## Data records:
• • • • •
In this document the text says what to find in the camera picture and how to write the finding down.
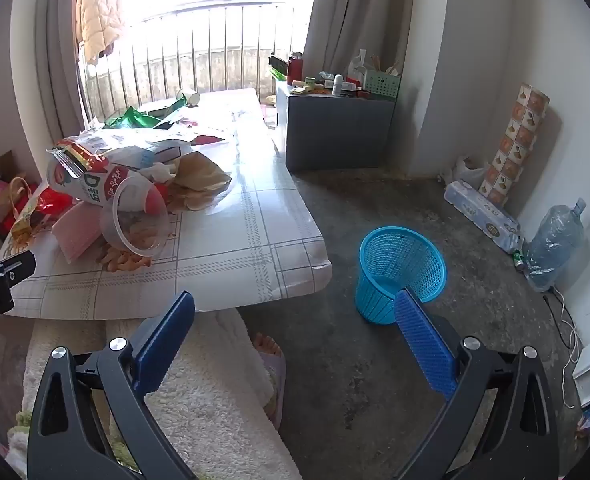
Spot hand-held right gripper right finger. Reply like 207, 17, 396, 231
394, 287, 560, 480

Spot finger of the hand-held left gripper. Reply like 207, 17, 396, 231
0, 251, 38, 291

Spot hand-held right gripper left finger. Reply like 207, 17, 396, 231
27, 290, 198, 480

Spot red and yellow snack bag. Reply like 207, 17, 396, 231
7, 200, 50, 256

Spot pink packet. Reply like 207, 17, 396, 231
51, 207, 108, 263

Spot blue plastic waste basket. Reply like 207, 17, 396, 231
355, 226, 448, 325

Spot red shiny wrapper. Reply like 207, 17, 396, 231
35, 187, 76, 216

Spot peanuts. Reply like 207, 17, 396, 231
97, 242, 153, 273

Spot white bottle red label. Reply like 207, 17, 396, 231
47, 157, 170, 217

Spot clear plastic cup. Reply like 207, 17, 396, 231
99, 177, 170, 257

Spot red striped snack bag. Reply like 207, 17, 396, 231
45, 137, 108, 178

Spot white printed plastic bag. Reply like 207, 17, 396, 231
70, 127, 196, 168

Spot brown paper bag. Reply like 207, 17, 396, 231
167, 152, 233, 213

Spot white tissue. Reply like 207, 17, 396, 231
140, 160, 180, 183

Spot green snack bag blue label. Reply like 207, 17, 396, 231
106, 106, 162, 128

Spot wicker basket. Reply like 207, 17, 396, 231
7, 176, 33, 221

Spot person's white fleece trousers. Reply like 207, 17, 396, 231
22, 307, 300, 480

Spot person's bare foot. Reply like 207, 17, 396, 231
250, 332, 283, 357

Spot pale purple slipper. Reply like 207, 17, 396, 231
260, 350, 288, 431

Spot toilet paper pack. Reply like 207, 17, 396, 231
444, 180, 522, 253

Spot large blue water jug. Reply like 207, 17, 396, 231
525, 197, 588, 293

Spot table with floral tablecloth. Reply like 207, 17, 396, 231
5, 87, 333, 321

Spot white crumpled plastic bag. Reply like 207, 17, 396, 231
440, 156, 488, 186

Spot flat cardboard box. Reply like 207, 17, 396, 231
137, 100, 180, 116

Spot patterned wallpaper roll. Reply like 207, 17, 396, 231
477, 83, 550, 208

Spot grey curtain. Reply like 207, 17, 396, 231
35, 0, 88, 133

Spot grey cabinet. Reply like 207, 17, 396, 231
275, 82, 398, 172

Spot green plastic storage basket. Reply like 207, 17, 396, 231
362, 69, 402, 101

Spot cream puffer jacket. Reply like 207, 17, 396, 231
74, 0, 126, 66

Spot metal window railing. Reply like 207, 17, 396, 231
77, 2, 296, 121

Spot black and green box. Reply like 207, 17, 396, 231
269, 54, 290, 83

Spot red thermos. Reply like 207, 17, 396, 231
287, 51, 304, 86

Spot beige curtain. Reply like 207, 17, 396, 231
302, 0, 418, 88

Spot white cable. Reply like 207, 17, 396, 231
542, 285, 583, 411

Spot white plastic bag with handles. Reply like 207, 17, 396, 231
349, 49, 368, 86
• • • • •
Every line above is to be written out unchanged, with the pictures omitted.

## Result:
In this document the text says what to find in the camera picture and how to write the finding down.
Spot hand-held right gripper right finger. Reply like 207, 17, 396, 231
394, 287, 560, 480

Spot finger of the hand-held left gripper. Reply like 207, 17, 396, 231
0, 251, 38, 291

Spot hand-held right gripper left finger. Reply like 207, 17, 396, 231
27, 290, 198, 480

Spot red and yellow snack bag. Reply like 207, 17, 396, 231
7, 200, 50, 256

Spot pink packet. Reply like 207, 17, 396, 231
51, 207, 108, 263

Spot blue plastic waste basket. Reply like 207, 17, 396, 231
355, 226, 448, 325

Spot red shiny wrapper. Reply like 207, 17, 396, 231
35, 187, 76, 216

Spot peanuts. Reply like 207, 17, 396, 231
97, 242, 153, 273

Spot white bottle red label. Reply like 207, 17, 396, 231
47, 157, 170, 217

Spot clear plastic cup. Reply like 207, 17, 396, 231
99, 177, 170, 257

Spot red striped snack bag. Reply like 207, 17, 396, 231
45, 137, 108, 178

Spot white printed plastic bag. Reply like 207, 17, 396, 231
70, 127, 196, 168

Spot brown paper bag. Reply like 207, 17, 396, 231
167, 152, 233, 213

Spot white tissue. Reply like 207, 17, 396, 231
140, 160, 180, 183

Spot green snack bag blue label. Reply like 207, 17, 396, 231
106, 106, 162, 128

Spot wicker basket. Reply like 207, 17, 396, 231
7, 176, 33, 221

Spot person's white fleece trousers. Reply like 207, 17, 396, 231
22, 307, 300, 480

Spot person's bare foot. Reply like 207, 17, 396, 231
250, 332, 283, 357

Spot pale purple slipper. Reply like 207, 17, 396, 231
260, 350, 288, 431

Spot toilet paper pack. Reply like 207, 17, 396, 231
444, 180, 522, 253

Spot large blue water jug. Reply like 207, 17, 396, 231
525, 197, 588, 293

Spot table with floral tablecloth. Reply like 207, 17, 396, 231
5, 87, 333, 321

Spot white crumpled plastic bag. Reply like 207, 17, 396, 231
440, 156, 488, 186

Spot flat cardboard box. Reply like 207, 17, 396, 231
137, 100, 180, 116

Spot patterned wallpaper roll. Reply like 207, 17, 396, 231
477, 83, 550, 208

Spot grey curtain. Reply like 207, 17, 396, 231
35, 0, 88, 133

Spot grey cabinet. Reply like 207, 17, 396, 231
275, 82, 398, 172

Spot green plastic storage basket. Reply like 207, 17, 396, 231
362, 69, 402, 101

Spot cream puffer jacket. Reply like 207, 17, 396, 231
74, 0, 126, 66

Spot metal window railing. Reply like 207, 17, 396, 231
77, 2, 296, 121

Spot black and green box. Reply like 207, 17, 396, 231
269, 54, 290, 83

Spot red thermos. Reply like 207, 17, 396, 231
287, 51, 304, 86

Spot beige curtain. Reply like 207, 17, 396, 231
302, 0, 418, 88

Spot white cable. Reply like 207, 17, 396, 231
542, 285, 583, 411

Spot white plastic bag with handles. Reply like 207, 17, 396, 231
349, 49, 368, 86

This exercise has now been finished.